Main function to get the data from each page and save all of it as a CSV file that Drupal can use to import with the Feeds module:
function scrape() {
// get array of urls to query.
$url_queries = array();
// go through each letter in the alphabet and figure out how many pages on each letter.

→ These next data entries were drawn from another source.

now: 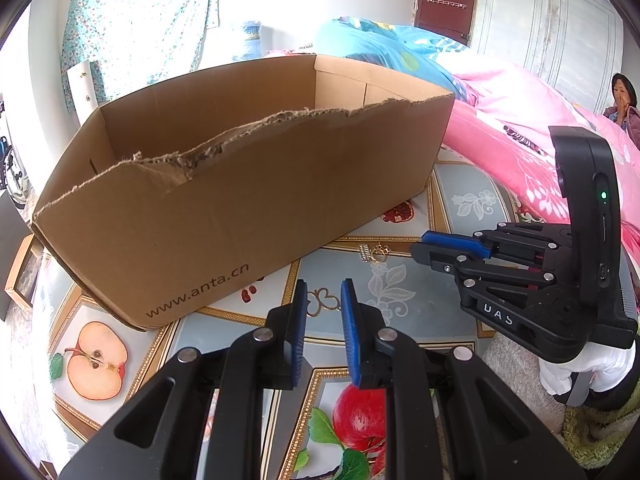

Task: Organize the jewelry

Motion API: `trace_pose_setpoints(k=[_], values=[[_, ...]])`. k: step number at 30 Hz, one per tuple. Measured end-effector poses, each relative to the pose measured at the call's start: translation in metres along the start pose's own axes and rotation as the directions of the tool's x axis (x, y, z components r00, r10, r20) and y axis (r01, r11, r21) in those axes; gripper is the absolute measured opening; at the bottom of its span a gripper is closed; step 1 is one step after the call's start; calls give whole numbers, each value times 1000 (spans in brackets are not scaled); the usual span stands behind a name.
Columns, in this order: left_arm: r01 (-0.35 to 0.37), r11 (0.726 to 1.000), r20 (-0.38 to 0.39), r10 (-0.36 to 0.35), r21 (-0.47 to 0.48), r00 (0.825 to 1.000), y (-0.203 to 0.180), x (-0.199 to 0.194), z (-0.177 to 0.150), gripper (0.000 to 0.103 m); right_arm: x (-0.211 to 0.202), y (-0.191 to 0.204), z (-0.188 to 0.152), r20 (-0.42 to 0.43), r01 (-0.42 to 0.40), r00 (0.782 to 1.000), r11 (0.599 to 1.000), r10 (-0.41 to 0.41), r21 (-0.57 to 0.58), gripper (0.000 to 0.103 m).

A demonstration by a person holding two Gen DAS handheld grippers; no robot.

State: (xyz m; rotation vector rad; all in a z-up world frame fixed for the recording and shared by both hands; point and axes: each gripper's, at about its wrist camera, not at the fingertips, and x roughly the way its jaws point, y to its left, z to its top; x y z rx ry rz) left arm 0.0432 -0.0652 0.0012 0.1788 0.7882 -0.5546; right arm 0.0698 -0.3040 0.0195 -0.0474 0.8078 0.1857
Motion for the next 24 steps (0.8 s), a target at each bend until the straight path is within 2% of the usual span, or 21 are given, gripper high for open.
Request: trace_pose_setpoints(k=[6, 11, 14, 19, 21, 24], values=[[4, 1000, 20, -4, 9, 1000, -1, -8, 1, 16, -13, -3, 2, 31, 3, 1000, 1000, -3, -1, 10], [29, 999, 72, -30, 23, 997, -3, -28, 10, 16, -44, -1, 12, 108, -1, 994, 1000, 2, -8, 10], [61, 998, 123, -63, 21, 990, -3, -45, 20, 16, -66, 2, 26, 180, -10, 984, 1000, 13, -20, 10], [59, 997, 219, -71, 58, 973, 0, -71, 44, 16, -96, 8, 58, 298, -30, 954, 998, 43, -47, 7], [49, 997, 241, -64, 67, 968, 3, -73, 55, 16, -96, 9, 72, 322, -54, 944, 997, 70, -58, 7], [26, 997, 251, -44, 73, 967, 9, -65, 72, 16, -84, 9, 90, 319, -91, 942, 994, 108, -68, 7]])
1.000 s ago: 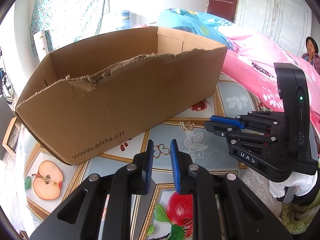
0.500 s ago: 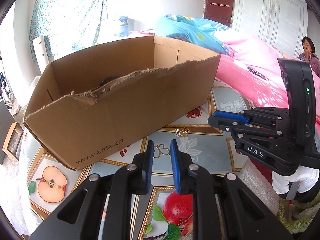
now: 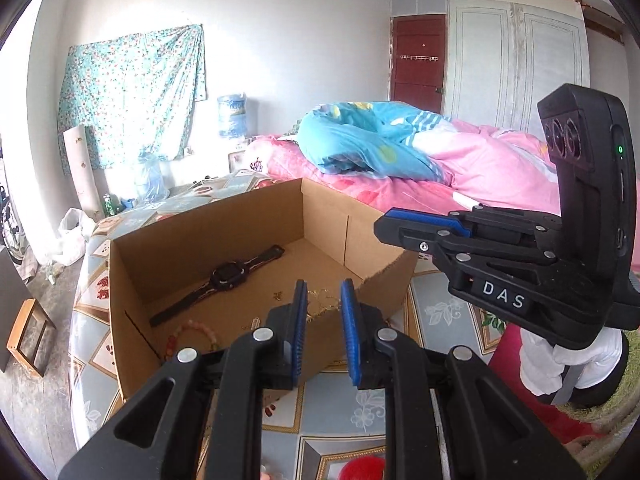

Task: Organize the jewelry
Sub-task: 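Carry the charm and ring over the box and open both grippers, then withdraw both grippers toward the remaining gold charms beside the box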

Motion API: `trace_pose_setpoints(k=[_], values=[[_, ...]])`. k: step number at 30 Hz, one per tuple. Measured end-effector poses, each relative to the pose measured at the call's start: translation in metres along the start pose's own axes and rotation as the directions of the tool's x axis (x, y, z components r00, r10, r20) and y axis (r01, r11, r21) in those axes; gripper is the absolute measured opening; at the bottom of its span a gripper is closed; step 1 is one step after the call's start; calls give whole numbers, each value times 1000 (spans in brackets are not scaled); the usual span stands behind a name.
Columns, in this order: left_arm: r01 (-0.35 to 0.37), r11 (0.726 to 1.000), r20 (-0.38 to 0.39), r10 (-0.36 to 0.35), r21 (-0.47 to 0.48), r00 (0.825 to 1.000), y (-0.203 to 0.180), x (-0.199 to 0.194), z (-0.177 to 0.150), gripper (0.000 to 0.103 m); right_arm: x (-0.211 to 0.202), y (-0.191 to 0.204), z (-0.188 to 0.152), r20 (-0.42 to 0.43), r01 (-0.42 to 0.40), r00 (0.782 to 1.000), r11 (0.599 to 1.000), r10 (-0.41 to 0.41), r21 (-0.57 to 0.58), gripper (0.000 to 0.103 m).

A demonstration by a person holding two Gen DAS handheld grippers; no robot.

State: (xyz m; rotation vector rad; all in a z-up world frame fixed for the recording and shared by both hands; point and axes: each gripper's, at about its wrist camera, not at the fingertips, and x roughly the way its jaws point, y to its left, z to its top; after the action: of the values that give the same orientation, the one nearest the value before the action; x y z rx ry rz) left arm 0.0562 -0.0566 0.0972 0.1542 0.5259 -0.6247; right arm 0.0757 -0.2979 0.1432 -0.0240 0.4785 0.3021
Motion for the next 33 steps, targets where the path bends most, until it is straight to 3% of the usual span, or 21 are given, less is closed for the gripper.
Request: trace_pose_setpoints(k=[7, 12, 14, 16, 23, 29, 33], values=[[-15, 1000, -46, 14, -22, 999, 25, 48, 19, 16, 58, -20, 10, -106, -63, 992, 997, 67, 43, 7], [-29, 999, -106, 24, -47, 994, 34, 78, 26, 17, 73, -34, 11, -175, -107, 977, 988, 125, 111, 8], [-20, 998, -120, 13, -64, 993, 36, 86, 28, 17, 76, -38, 14, -182, -118, 974, 986, 138, 117, 12], [-24, 997, -128, 14, -77, 992, 37, 90, 28, 27, 73, -41, 16, -173, -113, 976, 985, 135, 129, 21], [-29, 994, -83, 20, -109, 996, 41, 70, 27, 35, 44, -55, 21, -102, -129, 983, 974, 150, 188, 21], [-28, 995, 3, 29, -97, 1000, 38, 28, 25, 37, 6, -74, 21, -13, -130, 991, 965, 136, 230, 25], [-11, 997, 37, 13, -76, 999, 29, 2, 15, 39, -14, -82, 8, 0, -122, 992, 960, 126, 253, 26]])
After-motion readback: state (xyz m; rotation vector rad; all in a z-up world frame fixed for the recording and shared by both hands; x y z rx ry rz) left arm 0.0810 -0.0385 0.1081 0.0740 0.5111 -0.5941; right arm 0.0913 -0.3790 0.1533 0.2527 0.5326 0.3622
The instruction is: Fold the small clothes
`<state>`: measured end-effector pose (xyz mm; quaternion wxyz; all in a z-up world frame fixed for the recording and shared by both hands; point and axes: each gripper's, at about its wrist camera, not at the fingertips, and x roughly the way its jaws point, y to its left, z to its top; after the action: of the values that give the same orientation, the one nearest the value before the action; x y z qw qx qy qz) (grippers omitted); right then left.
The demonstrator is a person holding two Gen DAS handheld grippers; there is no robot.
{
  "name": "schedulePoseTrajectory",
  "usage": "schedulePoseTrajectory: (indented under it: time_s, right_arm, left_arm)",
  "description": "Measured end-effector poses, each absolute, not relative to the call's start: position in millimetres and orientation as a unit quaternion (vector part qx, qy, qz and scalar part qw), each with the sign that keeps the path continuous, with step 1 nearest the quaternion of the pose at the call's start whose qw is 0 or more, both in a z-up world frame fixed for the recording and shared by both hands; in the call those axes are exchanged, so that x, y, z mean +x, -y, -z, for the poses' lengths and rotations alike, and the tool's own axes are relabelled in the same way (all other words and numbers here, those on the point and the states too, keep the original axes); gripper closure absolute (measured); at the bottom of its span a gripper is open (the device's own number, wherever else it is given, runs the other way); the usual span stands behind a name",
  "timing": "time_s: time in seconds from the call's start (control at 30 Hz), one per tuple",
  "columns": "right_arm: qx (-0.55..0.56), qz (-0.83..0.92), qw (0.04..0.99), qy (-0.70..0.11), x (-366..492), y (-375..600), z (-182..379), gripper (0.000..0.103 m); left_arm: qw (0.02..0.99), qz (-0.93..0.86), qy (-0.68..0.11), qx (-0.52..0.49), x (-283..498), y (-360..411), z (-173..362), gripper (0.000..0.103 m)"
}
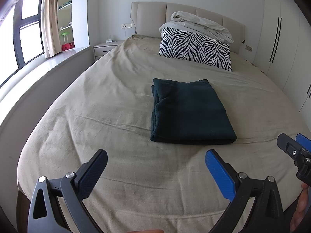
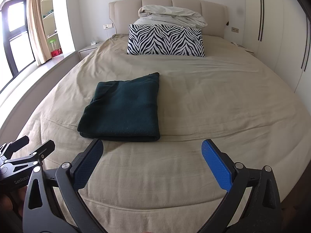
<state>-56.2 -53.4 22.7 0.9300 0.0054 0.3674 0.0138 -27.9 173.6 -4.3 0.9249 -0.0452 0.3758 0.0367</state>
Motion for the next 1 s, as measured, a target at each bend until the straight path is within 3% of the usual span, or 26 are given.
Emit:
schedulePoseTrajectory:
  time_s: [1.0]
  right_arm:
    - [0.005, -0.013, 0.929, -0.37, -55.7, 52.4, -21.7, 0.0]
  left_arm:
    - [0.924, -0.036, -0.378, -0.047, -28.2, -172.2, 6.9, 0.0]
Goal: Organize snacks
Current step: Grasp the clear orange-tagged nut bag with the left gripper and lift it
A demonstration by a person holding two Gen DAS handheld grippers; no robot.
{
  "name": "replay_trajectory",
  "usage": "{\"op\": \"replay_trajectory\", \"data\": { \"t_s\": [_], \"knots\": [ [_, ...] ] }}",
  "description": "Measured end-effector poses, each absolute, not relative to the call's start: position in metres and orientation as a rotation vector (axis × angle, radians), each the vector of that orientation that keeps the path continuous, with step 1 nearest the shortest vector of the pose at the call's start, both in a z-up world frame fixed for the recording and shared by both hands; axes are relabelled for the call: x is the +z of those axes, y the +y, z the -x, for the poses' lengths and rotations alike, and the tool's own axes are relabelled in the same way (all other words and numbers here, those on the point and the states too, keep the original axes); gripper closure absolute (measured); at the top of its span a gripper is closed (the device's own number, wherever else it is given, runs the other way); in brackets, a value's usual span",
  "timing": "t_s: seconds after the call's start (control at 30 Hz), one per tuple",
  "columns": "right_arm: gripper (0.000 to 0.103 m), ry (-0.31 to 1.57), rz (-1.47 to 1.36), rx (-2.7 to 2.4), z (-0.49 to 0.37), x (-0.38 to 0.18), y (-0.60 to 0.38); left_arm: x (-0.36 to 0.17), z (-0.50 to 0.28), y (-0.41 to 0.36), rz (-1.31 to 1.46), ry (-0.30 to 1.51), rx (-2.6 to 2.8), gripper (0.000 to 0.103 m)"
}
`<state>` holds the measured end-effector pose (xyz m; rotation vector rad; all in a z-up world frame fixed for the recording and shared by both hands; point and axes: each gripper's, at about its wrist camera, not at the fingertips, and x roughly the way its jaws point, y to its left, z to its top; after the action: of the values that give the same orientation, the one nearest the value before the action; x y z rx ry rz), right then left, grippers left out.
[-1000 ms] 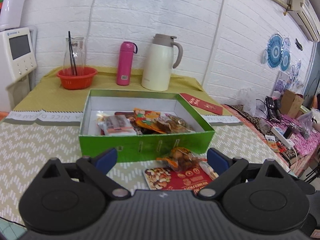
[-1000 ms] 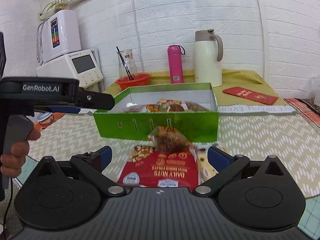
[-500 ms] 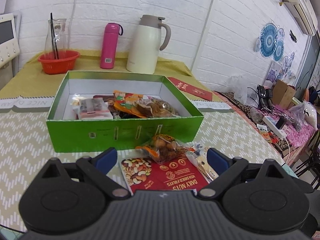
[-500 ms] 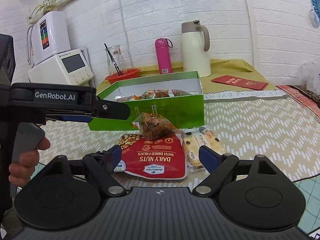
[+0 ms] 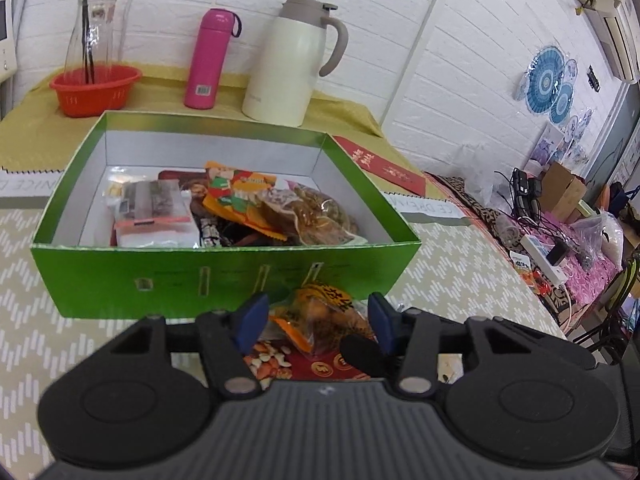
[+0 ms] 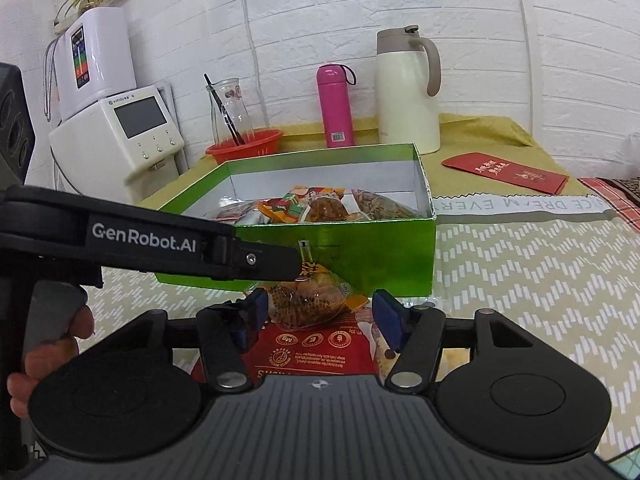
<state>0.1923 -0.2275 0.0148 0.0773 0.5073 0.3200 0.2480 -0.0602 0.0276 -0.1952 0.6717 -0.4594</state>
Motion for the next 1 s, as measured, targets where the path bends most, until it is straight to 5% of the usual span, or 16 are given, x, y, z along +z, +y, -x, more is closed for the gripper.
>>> {"op": "replay_trajectory", "data": {
  "t_s": [0.1, 0.17, 0.27, 0.67, 1.0],
  "knots": [
    [0.016, 0.527, -0.076, 0.318, -0.202, 0.011, -0.226, 0.023, -0.253, -0.059, 0.197, 0.683, -0.471, 0.068],
    [0.035, 0.546, -0.074, 0.324, -0.207, 0.007, -0.223, 0.02, -0.255, -0.059, 0.197, 0.681, -0.491, 0.079],
    [0.045, 0.537, -0.055, 0.322, -0.202, 0.007, -0.22, 0.019, -0.253, -0.057, 0.219, 0.68, -0.518, 0.086],
    [0.047, 0.479, -0.007, 0.369, -0.136, 0.028, -0.211, 0.04, -0.174, -0.04, 0.188, 0.597, -0.52, 0.088],
    [0.045, 0.597, 0.034, 0.51, -0.07, -0.002, -0.197, 0.003, -0.098, -0.006, 0.277, 0.682, -0.525, 0.084]
  ]
}}
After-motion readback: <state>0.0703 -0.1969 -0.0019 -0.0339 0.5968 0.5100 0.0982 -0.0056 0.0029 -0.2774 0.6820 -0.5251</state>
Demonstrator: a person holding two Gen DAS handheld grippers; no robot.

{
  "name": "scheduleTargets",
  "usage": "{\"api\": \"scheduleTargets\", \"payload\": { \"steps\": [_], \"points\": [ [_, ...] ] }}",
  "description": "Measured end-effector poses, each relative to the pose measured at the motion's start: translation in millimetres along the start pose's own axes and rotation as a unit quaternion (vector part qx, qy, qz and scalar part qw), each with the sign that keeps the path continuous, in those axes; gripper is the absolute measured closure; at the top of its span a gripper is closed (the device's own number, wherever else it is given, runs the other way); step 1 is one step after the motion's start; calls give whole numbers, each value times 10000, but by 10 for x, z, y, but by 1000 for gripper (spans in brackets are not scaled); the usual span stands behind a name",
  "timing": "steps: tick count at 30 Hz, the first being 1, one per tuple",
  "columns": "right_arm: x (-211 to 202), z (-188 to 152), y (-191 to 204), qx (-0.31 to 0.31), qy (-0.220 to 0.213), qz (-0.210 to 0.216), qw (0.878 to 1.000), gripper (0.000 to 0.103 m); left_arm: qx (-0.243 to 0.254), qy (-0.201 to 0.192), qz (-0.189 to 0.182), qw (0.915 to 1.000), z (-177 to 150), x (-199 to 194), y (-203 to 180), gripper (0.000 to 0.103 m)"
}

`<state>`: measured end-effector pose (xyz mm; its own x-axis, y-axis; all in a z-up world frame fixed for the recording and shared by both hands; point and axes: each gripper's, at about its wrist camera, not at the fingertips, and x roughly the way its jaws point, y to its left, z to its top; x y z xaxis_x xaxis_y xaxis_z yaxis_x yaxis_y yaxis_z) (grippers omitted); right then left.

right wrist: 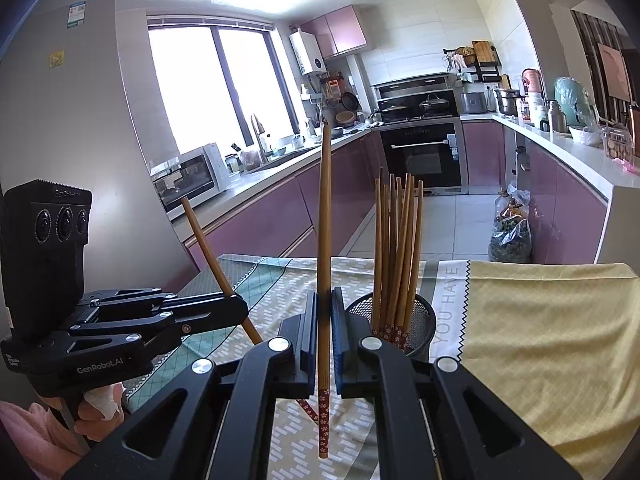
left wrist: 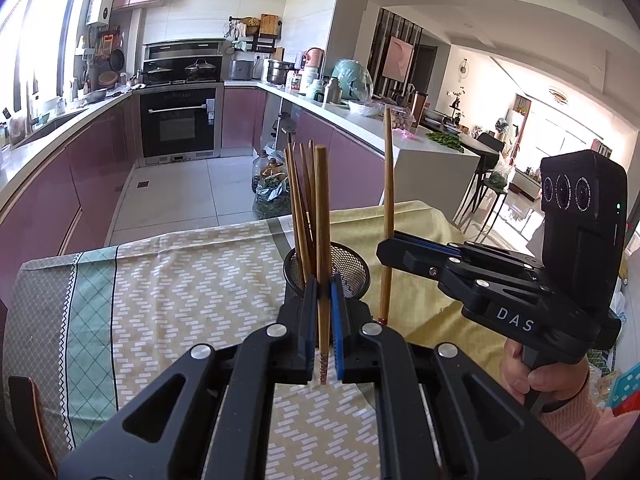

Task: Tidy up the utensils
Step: 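Lower the left tool's chopstick into the mesh cup while the right tool holds its chopstick beside it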

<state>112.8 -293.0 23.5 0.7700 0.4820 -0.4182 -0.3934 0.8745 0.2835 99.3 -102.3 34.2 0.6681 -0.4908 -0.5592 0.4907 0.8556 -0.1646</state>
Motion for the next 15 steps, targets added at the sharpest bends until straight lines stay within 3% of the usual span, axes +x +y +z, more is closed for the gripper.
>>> {"api": "scheduleTargets", "payload": {
  "steps": [15],
  "points": [
    [-4, 92, -6, 48, -37, -1, 10000, 97, 49, -18, -82, 10000, 137, -54, -6, 96]
  ]
}}
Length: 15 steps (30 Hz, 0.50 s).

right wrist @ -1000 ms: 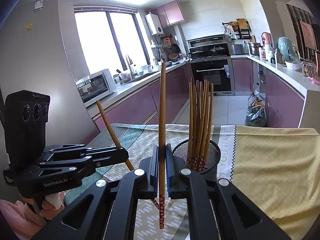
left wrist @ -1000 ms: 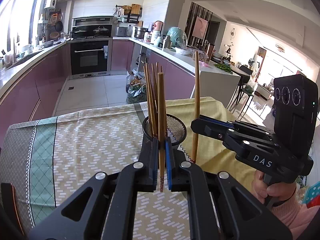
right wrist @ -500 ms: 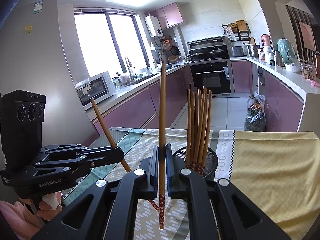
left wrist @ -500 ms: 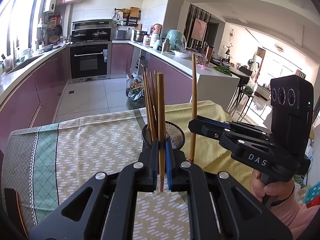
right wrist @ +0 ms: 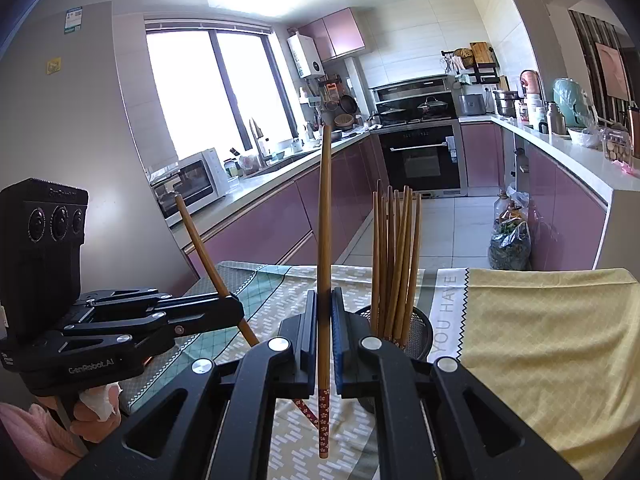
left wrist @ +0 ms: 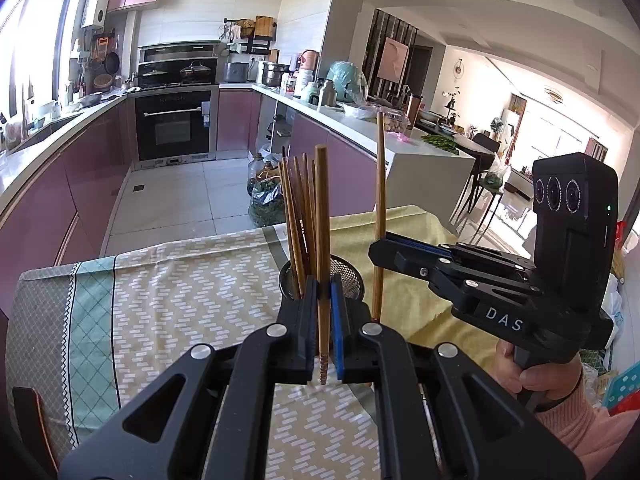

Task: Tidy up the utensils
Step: 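Lower the left tool's chopstick into the mesh cup while the right tool holds its chopstick beside it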

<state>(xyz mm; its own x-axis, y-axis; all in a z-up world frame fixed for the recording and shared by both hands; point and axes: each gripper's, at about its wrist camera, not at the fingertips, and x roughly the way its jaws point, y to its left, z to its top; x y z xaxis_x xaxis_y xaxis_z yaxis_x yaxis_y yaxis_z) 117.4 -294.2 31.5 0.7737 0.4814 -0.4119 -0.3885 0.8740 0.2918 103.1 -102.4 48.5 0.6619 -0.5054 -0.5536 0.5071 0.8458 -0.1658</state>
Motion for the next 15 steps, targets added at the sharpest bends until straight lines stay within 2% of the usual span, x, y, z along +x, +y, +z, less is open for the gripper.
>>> {"api": "scheduleTargets", "payload": {
  "steps": [15],
  "points": [
    [-14, 142, 20, -47, -33, -6, 10000, 97, 63, -76, -33, 9999, 122, -61, -42, 96]
  ]
}}
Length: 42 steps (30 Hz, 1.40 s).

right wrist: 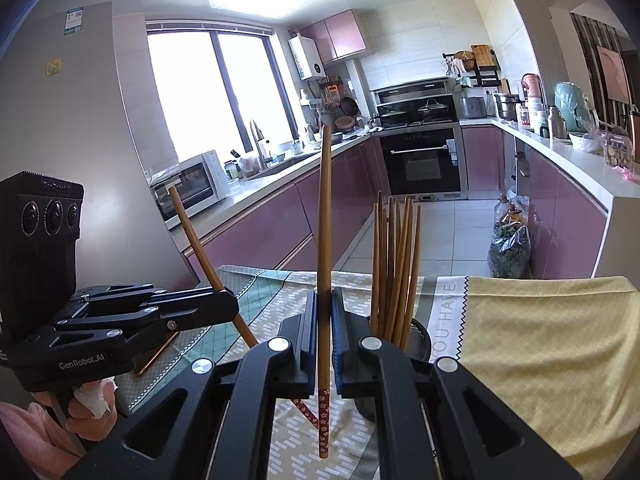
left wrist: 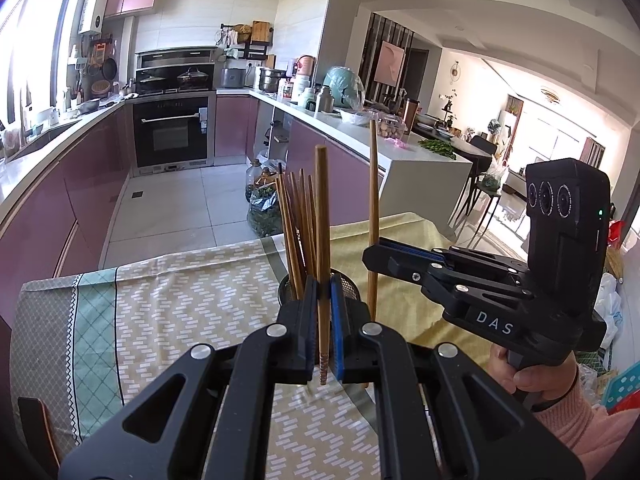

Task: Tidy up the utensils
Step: 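Lower the left tool's chopstick into the mesh cup while the right tool holds its chopstick beside it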

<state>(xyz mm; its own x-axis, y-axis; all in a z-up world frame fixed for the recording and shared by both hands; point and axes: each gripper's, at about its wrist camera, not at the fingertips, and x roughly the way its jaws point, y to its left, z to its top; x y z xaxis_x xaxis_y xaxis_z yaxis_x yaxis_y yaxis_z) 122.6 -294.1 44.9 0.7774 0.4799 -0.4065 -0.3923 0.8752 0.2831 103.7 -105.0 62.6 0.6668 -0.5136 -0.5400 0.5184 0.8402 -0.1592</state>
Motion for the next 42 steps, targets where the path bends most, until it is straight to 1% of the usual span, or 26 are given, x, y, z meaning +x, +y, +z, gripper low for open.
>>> {"api": "scheduleTargets", "payload": {
  "steps": [10, 27, 33, 42],
  "points": [
    [3, 51, -44, -5, -45, -7, 10000, 97, 24, -43, -80, 10000, 45, -31, 5, 96],
    [19, 142, -72, -92, -128, -11, 9999, 97, 70, -191, -201, 9996, 239, -59, -43, 96],
    [28, 213, -92, -105, -186, -24, 9998, 97, 82, -266, -214, 9994, 295, -86, -47, 96],
    [31, 233, -66, -127, -242, -39, 9996, 97, 75, -401, -186, 9990, 353, -95, -70, 96]
  ]
}}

$alphabet = range('a', 'z');
$alphabet[] = 'other';
// base path for every page.
$base_path = 'https://web.archive.org/web/20160410015723/http://aquariusrecords.org/cat/';
foreach ($alphabet as $letter) {
$current_url = $base_path . $letter . '.html';
$total = getPagesForLetter($current_url);
$url_queries[$letter] = $total;
}
$final_list_urls = [];
foreach ($url_queries as $letter => $total_pages) {
$final_list_urls[$letter] = $base_path . $letter . '.html';
for ($i=2; $i <=$total_pages ; $i++) {
$final_list_urls[$letter . $i] = $base_path . $letter . $i . '.html';
}
}
// pre_print($final_list_urls);
// redefine to single url if you want to test single pages for oddly formatted reviews:
// $final_list_urls = [];
// $final_list_urls['w8'] = 'https://web.archive.org/web/20160410015723/http://aquariusrecords.org/cat/w8.html';
// $final_list_urls['w3'] = 'https://web.archive.org/web/20160410015723/http://aquariusrecords.org/cat/w8.html';
// $final_list_urls['f3'] = 'https://web.archive.org/web/20160410015723/http://aquariusrecords.org/cat/f3.html';
$final_csv = [];
foreach ($final_list_urls as $url_index => $query) {
$formatted_reviews = scraper($query);
$csv_arrays = add_reviews_to_csv_string($formatted_reviews, $url_index);
$final_csv = array_merge($final_csv, $csv_arrays);
}
// pre_print($final_csv);
// send response headers to the browser
drupal_add_http_header('Content-Type', 'text/csv');
drupal_add_http_header('Content-Disposition', 'attachment;filename=csvfile.csv');
$fp = fopen('php://output', 'w');
$headers = array('key','artist','title','labelinfo','img','audio','audio-title','body');
fputcsv($fp, $headers, "|", '"');
foreach($final_csv as $line){
fputcsv($fp, $line, "|", '"');
}
fclose($fp);
drupal_exit();
return 'done';
}
This is the initial function I used to parse the HTML on each page into an array of raw reviews. It was tricky because reviews were not separated into different divs, it was just a lot of paragraphs. Thankfully, at the top level of the DOM each review was a paragraph, so I was able to separate them into separate entries in an array, even though each paragraph contained several paragraphs with the actual review body, title, artist, label information, price, and audio samples (all of which were optional fields). It was also easy enough to look for image tags, except that I had to carefully restrict them to only save images with the alt tag of "album cover" because there was a blank image used as a spacer all over the site called "dot.gif". This was an old website :)
function scraper($url) {
// Get all records on one page.
$html = new DOMDocument();
@$html->loadHTMLFile($url);
$reviews = array(); //hold raw review data.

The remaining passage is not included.